- **Task brief**
Read the data below line by line and copy each one with "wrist" in it.
== Dataset content
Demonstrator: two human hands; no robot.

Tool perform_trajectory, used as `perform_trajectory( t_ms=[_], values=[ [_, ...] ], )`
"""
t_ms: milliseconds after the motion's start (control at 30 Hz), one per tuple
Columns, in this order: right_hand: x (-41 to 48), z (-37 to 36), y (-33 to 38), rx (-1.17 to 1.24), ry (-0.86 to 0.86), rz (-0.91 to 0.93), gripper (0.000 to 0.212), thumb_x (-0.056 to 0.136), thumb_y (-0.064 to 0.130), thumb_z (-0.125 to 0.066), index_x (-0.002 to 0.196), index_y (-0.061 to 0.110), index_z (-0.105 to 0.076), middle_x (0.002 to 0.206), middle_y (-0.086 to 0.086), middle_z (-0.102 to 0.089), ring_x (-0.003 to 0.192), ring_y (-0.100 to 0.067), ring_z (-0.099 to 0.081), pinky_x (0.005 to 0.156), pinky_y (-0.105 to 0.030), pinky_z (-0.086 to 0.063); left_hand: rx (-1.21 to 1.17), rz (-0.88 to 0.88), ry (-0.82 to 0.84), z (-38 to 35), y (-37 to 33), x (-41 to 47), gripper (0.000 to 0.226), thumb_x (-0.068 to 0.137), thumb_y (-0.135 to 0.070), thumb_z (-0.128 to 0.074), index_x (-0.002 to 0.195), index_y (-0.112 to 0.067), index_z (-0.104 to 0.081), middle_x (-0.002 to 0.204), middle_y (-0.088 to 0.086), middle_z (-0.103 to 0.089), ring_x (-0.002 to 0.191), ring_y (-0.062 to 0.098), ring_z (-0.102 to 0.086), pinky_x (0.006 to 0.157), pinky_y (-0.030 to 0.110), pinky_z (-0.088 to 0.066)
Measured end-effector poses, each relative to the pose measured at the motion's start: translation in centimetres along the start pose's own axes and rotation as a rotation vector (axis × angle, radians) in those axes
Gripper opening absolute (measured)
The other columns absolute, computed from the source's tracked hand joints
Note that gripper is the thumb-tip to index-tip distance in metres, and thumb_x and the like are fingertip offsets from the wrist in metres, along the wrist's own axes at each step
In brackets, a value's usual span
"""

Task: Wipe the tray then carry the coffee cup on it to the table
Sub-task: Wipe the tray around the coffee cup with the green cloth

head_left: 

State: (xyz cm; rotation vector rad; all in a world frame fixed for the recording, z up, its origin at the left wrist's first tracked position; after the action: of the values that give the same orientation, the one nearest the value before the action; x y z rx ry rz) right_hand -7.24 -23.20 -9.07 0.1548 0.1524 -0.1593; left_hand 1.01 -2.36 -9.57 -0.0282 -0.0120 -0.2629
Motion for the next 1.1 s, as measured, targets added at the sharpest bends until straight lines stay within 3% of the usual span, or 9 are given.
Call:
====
- **Solution**
Note that gripper is the thumb-tip to index-tip distance in metres, and thumb_x and the like are fingertip offsets from the wrist in metres, along the wrist's own axes at each step
State: (xyz cm; rotation vector rad; all in a world frame fixed for the recording, z up, its origin at the left wrist's first tracked position; after the action: of the values that give the same orientation, the one nearest the value before the action; x y z rx ry rz) right_hand -7.24 -23.20 -9.07 0.1548 0.1524 -0.1593; left_hand 1.01 -2.36 -9.57 -0.0282 -0.0120 -0.2629

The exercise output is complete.